High pressure receptors called baroreceptors in the walls of the aortic arch and carotid sinus (at the beginning of the internal carotid artery) monitor the arterial blood pressure. Rising pressure is detected when the walls of the arteries stretch due to an increase in blood volume. This causes heart muscle cells to secrete the hormone atrial natriuretic peptide (ANP) into the blood. This acts on the kidneys to inhibit the secretion of renin and aldosterone causing the release of sodium, and accompanying water into the urine, thereby reducing the blood volume. This information is then conveyed, via afferent nerve fibers, to the solitary nucleus in the medulla oblongata. From here motor nerves belonging to the autonomic nervous system are stimulated to influence the activity of chiefly the heart and the smallest diameter arteries, called arterioles. The arterioles are the main resistance vessels in the arterial tree, and small changes in diameter cause large changes in the resistance to flow through them. When the arterial blood pressure rises the arterioles are stimulated to dilate making it easier for blood to leave the arteries, thus deflating them, and bringing the blood pressure down, back to normal. At the same time, the heart is stimulated via cholinergic parasympathetic nerves to beat more slowly (called bradycardia), ensuring that the inflow of blood into the arteries is reduced, thus adding to the reduction in pressure, and correcting the original error.

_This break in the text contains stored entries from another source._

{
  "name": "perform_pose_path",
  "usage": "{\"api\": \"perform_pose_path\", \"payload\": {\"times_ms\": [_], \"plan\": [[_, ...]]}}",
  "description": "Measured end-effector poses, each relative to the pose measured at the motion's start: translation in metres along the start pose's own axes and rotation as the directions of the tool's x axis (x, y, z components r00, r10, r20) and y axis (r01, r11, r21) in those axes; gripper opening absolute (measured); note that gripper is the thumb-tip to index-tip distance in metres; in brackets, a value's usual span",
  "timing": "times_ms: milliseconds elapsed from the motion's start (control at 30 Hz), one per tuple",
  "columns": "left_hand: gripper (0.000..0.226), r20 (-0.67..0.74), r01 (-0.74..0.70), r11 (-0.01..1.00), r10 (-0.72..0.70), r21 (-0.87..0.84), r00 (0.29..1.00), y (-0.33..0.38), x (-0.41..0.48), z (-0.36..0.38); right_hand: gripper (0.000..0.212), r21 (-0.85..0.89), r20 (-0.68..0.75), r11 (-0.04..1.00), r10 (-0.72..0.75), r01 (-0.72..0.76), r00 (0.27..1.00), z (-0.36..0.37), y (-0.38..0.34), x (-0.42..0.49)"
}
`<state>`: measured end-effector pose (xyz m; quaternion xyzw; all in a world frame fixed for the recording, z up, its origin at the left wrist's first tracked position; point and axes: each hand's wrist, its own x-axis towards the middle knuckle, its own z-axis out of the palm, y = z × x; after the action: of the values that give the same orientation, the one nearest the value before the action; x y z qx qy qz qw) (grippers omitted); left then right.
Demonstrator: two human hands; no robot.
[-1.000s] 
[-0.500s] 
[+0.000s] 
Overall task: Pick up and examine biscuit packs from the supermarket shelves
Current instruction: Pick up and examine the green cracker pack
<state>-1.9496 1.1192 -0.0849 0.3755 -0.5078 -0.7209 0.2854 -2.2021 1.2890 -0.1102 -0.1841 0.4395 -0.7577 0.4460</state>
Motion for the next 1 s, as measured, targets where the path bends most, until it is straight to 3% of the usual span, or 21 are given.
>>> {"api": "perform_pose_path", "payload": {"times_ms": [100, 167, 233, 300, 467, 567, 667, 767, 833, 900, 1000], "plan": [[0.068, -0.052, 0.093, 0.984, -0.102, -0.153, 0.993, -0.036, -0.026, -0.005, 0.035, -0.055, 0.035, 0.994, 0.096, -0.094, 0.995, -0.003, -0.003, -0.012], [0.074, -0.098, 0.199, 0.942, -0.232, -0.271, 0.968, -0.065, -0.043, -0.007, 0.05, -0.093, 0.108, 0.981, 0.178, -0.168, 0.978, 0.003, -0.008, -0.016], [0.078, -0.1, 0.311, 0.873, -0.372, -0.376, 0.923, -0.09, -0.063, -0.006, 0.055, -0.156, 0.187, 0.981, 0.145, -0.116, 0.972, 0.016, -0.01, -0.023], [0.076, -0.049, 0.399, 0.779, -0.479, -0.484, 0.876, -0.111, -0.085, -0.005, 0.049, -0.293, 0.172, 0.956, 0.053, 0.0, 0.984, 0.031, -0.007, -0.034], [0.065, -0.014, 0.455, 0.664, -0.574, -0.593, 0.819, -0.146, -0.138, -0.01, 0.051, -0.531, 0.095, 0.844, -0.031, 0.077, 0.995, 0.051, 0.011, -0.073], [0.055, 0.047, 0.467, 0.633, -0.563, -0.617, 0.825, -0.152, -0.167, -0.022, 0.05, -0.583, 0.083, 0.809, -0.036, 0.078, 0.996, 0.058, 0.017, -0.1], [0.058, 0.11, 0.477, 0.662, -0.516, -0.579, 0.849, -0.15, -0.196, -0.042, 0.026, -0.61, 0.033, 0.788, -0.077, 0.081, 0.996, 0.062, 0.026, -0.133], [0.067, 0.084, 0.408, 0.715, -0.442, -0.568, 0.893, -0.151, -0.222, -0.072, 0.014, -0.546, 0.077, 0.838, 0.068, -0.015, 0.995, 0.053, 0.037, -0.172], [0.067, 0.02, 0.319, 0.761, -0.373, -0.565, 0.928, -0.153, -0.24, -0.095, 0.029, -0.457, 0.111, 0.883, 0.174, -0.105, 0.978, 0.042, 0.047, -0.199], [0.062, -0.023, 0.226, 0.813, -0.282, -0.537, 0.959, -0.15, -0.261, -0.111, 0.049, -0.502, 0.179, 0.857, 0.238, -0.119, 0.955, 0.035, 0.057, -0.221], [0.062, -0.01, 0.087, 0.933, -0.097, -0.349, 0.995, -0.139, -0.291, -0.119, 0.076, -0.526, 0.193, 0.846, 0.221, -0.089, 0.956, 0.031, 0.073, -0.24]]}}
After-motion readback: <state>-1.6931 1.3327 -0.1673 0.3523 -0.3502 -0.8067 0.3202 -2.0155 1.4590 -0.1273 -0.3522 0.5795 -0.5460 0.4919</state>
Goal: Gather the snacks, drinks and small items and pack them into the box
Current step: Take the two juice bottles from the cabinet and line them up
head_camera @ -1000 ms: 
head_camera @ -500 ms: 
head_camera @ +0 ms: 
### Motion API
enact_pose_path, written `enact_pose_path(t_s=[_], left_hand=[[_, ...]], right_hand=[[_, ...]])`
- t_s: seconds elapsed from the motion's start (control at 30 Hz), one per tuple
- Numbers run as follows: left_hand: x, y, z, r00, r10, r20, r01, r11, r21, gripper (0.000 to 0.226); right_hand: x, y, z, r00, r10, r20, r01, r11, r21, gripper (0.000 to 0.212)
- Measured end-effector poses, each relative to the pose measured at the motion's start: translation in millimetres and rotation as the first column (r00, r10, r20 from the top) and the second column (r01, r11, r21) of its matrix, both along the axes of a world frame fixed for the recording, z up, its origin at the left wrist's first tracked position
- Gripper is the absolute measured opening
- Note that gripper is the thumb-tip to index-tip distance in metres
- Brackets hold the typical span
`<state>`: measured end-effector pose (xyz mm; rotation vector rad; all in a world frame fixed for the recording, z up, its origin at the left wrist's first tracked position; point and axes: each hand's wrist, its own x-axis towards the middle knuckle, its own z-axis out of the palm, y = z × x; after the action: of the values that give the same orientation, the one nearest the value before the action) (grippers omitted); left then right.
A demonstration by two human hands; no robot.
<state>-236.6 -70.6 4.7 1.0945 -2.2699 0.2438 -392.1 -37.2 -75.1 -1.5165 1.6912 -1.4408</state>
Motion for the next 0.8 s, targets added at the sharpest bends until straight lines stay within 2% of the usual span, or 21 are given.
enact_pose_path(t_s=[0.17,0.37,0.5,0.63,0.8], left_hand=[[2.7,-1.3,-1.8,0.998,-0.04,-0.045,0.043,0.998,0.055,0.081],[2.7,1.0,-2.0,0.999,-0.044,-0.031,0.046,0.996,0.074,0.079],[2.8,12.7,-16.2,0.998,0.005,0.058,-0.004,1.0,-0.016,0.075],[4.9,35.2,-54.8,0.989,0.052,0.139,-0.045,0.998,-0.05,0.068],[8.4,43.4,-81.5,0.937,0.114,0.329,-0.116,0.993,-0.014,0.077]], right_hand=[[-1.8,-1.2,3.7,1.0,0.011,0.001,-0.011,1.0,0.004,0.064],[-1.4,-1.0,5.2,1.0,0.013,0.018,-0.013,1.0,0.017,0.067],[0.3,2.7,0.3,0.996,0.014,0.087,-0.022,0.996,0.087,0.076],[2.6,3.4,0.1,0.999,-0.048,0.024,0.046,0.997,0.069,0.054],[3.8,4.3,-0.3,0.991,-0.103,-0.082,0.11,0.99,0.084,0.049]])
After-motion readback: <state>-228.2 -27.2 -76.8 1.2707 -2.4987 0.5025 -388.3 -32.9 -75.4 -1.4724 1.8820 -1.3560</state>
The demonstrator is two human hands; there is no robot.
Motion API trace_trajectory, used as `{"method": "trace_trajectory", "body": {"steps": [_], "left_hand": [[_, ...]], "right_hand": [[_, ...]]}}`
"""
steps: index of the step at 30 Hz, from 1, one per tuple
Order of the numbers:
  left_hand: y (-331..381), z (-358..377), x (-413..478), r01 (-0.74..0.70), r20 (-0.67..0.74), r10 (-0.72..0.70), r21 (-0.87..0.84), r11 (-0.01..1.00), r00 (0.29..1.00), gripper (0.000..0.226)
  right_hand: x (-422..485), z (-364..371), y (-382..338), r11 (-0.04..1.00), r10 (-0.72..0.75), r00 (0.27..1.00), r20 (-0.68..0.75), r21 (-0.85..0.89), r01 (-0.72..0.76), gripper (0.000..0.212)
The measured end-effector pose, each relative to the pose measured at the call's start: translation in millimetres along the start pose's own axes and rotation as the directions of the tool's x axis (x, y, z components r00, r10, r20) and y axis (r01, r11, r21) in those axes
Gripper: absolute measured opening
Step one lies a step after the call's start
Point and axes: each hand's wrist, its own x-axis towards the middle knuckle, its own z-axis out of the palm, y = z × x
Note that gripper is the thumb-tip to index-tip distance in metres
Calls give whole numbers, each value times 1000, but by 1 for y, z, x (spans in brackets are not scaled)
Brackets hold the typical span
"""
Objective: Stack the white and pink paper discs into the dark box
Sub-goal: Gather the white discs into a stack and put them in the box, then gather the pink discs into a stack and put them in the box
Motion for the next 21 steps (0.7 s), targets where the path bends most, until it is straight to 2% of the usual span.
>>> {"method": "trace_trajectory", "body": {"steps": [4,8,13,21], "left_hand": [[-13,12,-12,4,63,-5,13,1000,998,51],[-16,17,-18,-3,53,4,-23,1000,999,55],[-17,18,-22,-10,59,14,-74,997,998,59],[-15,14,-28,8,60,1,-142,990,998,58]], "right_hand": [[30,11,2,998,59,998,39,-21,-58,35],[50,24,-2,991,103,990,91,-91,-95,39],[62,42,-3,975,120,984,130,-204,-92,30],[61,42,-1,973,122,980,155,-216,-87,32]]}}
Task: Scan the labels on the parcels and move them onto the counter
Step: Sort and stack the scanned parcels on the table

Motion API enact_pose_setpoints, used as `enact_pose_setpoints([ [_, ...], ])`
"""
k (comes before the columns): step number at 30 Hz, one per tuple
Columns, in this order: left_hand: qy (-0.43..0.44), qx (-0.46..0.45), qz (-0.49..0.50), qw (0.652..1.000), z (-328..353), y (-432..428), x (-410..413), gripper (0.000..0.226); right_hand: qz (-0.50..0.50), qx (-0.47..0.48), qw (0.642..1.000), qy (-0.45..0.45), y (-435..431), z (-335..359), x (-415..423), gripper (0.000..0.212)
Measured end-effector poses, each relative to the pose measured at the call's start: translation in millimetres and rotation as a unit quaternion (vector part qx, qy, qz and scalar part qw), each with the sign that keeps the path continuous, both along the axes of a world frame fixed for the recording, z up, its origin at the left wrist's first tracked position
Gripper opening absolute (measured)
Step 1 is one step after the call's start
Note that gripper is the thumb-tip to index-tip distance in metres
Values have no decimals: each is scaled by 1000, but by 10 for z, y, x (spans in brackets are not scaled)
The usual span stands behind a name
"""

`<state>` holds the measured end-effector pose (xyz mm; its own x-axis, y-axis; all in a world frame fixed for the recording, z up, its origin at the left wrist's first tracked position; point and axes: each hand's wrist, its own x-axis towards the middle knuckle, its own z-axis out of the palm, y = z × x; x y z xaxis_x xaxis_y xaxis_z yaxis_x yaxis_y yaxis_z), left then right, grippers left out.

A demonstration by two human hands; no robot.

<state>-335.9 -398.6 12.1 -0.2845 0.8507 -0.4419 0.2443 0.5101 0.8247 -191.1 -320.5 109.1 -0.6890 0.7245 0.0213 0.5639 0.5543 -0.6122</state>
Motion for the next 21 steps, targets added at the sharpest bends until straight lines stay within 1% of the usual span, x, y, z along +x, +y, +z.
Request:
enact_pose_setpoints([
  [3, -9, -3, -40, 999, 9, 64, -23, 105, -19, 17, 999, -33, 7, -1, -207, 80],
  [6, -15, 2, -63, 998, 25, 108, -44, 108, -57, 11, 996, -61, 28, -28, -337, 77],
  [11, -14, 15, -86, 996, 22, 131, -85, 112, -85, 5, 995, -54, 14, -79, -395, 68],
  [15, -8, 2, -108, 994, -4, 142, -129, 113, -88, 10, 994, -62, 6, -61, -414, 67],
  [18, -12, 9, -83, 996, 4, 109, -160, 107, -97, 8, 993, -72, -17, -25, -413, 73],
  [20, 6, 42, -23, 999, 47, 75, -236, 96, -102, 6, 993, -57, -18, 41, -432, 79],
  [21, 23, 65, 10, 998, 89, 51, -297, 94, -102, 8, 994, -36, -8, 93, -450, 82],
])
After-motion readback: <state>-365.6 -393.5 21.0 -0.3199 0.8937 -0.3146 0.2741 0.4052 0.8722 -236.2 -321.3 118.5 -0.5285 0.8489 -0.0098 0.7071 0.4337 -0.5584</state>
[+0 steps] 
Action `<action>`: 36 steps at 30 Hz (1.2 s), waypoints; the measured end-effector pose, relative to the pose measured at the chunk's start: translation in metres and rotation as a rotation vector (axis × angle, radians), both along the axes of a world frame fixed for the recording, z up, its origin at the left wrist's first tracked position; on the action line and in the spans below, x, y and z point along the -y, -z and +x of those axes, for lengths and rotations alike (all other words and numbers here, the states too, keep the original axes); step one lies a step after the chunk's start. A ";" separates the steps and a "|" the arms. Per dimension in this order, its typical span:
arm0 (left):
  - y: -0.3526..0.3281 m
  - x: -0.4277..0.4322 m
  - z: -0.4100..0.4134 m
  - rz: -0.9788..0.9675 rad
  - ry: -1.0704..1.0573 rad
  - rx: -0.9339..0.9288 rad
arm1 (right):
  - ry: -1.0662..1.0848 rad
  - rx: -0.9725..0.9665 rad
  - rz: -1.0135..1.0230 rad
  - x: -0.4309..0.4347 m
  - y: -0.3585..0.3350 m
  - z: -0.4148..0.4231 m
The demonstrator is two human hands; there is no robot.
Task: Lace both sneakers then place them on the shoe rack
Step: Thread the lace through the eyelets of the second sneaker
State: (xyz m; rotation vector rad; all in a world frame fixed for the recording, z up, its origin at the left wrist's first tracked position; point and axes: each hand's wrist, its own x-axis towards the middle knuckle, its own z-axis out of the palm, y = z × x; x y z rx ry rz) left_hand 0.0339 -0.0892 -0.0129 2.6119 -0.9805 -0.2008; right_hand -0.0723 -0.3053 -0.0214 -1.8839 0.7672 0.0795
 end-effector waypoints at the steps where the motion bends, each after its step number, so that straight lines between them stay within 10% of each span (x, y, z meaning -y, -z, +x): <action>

Low pressure in the arteries, causes the opposite reflex of constriction of the arterioles, and a speeding up of the heart rate (called tachycardia). If the drop in blood pressure is very rapid or excessive, the medulla oblongata stimulates the adrenal medulla, via "preganglionic" sympathetic nerves, to secrete epinephrine (adrenaline) into the blood. This hormone enhances the tachycardia and causes severe vasoconstriction of the arterioles to all but the essential organ in the body (especially the heart, lungs, and brain). These reactions usually correct the low arterial blood pressure (hypotension) very effectively.

Calcium levels

Calcium homeostasis

The plasma ionized calcium (Ca2+) concentration is very tightly controlled by a pair of homeostatic mechanisms. The sensor for the first one is situated in the parathyroid glands, where the chief cells sense the Ca2+ level by means of specialized calcium receptors in their membranes. The sensors for the second are the parafollicular cells in the thyroid gland. The parathyroid chief cells secrete parathyroid hormone (PTH) in response to a fall in the plasma ionized calcium level; the parafollicular cells of the thyroid gland secrete calcitonin in response to a rise in the plasma ionized calcium level.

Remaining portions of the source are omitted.